What you are asked to do — The reply should hold every line of the data, unchanged and complete.

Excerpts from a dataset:

::::::::

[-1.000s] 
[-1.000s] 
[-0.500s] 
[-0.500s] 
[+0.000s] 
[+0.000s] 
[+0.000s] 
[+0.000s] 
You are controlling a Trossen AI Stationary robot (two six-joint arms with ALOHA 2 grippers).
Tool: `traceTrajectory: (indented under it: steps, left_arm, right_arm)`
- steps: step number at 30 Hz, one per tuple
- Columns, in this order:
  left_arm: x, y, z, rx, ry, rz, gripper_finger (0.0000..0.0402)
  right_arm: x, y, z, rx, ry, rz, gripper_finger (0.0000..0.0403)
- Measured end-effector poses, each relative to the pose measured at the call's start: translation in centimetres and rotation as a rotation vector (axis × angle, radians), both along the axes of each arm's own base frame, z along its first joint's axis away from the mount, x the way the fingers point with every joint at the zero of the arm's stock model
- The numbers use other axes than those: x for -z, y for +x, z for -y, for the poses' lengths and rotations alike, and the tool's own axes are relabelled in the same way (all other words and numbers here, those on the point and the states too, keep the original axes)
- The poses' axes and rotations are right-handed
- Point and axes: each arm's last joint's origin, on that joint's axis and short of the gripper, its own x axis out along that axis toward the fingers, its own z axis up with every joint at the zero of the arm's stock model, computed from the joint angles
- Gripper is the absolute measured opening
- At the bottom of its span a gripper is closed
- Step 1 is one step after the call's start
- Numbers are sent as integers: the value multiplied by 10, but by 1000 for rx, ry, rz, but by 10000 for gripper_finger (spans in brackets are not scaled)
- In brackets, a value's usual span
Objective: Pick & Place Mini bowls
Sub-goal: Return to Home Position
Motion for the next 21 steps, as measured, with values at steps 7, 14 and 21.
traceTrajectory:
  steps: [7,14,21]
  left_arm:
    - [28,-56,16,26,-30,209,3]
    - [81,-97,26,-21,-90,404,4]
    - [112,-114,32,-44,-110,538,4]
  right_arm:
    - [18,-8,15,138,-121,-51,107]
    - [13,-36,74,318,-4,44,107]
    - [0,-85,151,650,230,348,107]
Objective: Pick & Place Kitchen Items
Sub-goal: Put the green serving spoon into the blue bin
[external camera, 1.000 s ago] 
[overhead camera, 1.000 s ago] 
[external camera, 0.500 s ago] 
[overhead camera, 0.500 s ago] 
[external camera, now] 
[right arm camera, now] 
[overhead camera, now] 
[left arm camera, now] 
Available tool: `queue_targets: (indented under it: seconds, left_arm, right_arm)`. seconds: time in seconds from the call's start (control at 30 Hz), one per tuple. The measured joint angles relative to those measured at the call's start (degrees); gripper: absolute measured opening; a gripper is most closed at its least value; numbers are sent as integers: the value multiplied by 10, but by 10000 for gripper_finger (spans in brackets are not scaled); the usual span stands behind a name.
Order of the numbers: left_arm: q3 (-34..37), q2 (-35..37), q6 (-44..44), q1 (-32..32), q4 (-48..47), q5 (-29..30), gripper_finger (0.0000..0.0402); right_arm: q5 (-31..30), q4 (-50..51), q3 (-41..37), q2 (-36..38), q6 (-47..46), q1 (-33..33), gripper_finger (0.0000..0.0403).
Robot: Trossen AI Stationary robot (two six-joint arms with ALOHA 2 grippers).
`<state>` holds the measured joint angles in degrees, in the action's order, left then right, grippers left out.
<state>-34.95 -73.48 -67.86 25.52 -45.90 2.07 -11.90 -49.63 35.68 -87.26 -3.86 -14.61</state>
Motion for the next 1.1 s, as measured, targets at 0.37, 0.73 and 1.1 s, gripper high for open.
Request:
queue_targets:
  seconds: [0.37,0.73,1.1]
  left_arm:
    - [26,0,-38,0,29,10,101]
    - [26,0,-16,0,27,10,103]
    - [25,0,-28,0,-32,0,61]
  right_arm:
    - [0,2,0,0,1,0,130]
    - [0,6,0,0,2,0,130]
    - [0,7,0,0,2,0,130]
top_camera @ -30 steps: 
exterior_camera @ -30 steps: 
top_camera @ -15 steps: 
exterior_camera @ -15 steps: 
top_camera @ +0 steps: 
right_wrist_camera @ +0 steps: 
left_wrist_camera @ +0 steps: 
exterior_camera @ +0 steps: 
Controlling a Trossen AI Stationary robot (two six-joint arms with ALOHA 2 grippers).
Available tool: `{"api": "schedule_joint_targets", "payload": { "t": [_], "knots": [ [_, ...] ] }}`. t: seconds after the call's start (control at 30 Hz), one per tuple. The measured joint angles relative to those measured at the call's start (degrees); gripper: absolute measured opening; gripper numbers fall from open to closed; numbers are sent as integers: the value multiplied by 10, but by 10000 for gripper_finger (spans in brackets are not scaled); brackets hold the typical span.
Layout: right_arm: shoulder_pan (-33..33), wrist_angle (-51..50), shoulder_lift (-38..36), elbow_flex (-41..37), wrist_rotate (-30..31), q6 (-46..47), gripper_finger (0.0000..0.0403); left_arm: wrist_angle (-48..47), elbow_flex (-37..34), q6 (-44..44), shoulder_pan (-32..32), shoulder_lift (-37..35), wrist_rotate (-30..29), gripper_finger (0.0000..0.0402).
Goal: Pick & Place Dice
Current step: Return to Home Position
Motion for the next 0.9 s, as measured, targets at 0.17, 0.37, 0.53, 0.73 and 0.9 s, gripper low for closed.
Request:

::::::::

Response to the task —
[-1.000s] 
[-1.000s] 
[-0.500s] 
[-0.500s] 
[+0.000s] 
[+0.000s] 
[+0.000s] 
[+0.000s] 
You are controlling a Trossen AI Stationary robot (two six-joint arms with ALOHA 2 grippers).
Tool: `traceTrajectory: (indented under it: steps, left_arm, right_arm)`
- steps: step number at 30 Hz, one per tuple
- Columns, in this order:
  left_arm: x, y, z, rx, ry, rz, gripper_finger (0.0000..0.0402)
  right_arm: x, y, z, rx, ry, rz, gripper_finger (0.0000..0.0403)
- Measured end-effector poses, each relative to the pose measured at the call's start: translation in centimetres and rotation as a rotation vector (axis × angle, radians), both along the axes of each arm's own base frame, z along its first joint's axis away from the mount, x the way the fingers point with every joint at the zero of the arm's stock model
- The numbers use other axes than those: x for -z, y for +x, z for -y, for the poses' lengths and rotations alike, and the tool's own axes are relabelled in the same way (all other words and numbers here, those on the point and the states too, keep the original axes)
- The poses' axes and rotations are right-handed
- Point and axes: each arm's last joint's origin, on that joint's axis and short of the gripper, its own x axis out along that axis toward the fingers, its own z axis up with every joint at the zero of the arm's stock model, computed from the joint angles
- Gripper is the absolute measured opening
- At the bottom of its span a gripper is closed
- Step 1 is one step after the call's start
- Numbers are sent as integers: the value multiplied by 10, but by 1000 for rx, ry, rz, but by 10000 for gripper_finger (spans in brackets are not scaled)
- In brackets, a value's usual span
Objective: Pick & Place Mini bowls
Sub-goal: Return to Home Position
Motion for the next 21 steps, as measured, with values at steps 7, 14 and 21.
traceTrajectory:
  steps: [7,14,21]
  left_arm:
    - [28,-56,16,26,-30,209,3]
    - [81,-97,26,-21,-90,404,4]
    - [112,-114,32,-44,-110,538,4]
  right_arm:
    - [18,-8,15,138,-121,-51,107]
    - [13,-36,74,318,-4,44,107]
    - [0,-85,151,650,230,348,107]
Objective: Pick & Place Kitchen Items
Sub-goal: Put the green serving spoon into the blue bin
[external camera, 1.000 s ago] 
[overhead camera, 1.000 s ago] 
[external camera, 0.500 s ago] 
[overhead camera, 0.500 s ago] 
[external camera, now] 
[right arm camera, now] 
[overhead camera, now] 
[left arm camera, now] 
Available tool: `queue_targets: (indented under it: seconds, left_arm, right_arm)`. seconds: time in seconds from the call's start (control at 30 Hz), one per tuple. The measured joint angles relative to those measured at the call's start (degrees); gripper: absolute measured opening; a gripper is most closed at its least value; numbers are sent as integers: the value multiplied by 10, but by 10000 for gripper_finger (spans in brackets are not scaled); the usual span stands behind a name.
Order of the numbers: left_arm: q3 (-34..37), q2 (-35..37), q6 (-44..44), q1 (-32..32), q4 (-48..47), q5 (-29..30), gripper_finger (0.0000..0.0402); right_arm: q5 (-31..30), q4 (-50..51), q3 (-41..37), q2 (-36..38), q6 (-47..46), q1 (-33..33), gripper_finger (0.0000..0.0403).
Robot: Trossen AI Stationary robot (two six-joint arms with ALOHA 2 grippers).
`<state>` holds the measured joint angles in degrees, in the action's order, left then right, grippers left out.
<state>-34.95 -73.48 -67.86 25.52 -45.90 2.07 -11.90 -49.63 35.68 -87.26 -3.86 -14.61</state>
Motion for the next 1.1 s, as measured, targets at 0.37, 0.73 and 1.1 s, gripper high for open.
Request:
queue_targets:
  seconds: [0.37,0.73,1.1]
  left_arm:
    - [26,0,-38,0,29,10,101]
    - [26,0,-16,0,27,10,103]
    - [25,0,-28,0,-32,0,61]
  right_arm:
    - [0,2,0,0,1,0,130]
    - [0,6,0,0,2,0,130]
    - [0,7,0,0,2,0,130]
top_camera @ -30 steps: 
exterior_camera @ -30 steps: 
top_camera @ -15 steps: 
exterior_camera @ -15 steps: 
top_camera @ +0 steps: 
right_wrist_camera @ +0 steps: 
left_wrist_camera @ +0 steps: 
exterior_camera @ +0 steps: 
Controlling a Trossen AI Stationary robot (two six-joint arms with ALOHA 2 grippers).
Available tool: `{"api": "schedule_joint_targets", "payload": { "t": [_], "knots": [ [_, ...] ] }}`. t: seconds after the call's start (control at 30 Hz), one per tuple. The measured joint angles relative to those measured at the call's start (degrees); gripper: absolute measured opening; gripper numbers fall from open to closed; numbers are sent as integers: the value multiplied by 10, but by 10000 for gripper_finger (spans in brackets are not scaled); brackets hold the typical span.
Layout: right_arm: shoulder_pan (-33..33), wrist_angle (-51..50), shoulder_lift (-38..36), elbow_flex (-41..37), wrist_rotate (-30..31), q6 (-46..47), gripper_finger (0.0000..0.0403); left_arm: wrist_angle (-48..47), elbow_flex (-37..34), q6 (-44..44), shoulder_pan (-32..32), shoulder_lift (-37..35), wrist_rotate (-30..29), gripper_finger (0.0000..0.0402).
Goal: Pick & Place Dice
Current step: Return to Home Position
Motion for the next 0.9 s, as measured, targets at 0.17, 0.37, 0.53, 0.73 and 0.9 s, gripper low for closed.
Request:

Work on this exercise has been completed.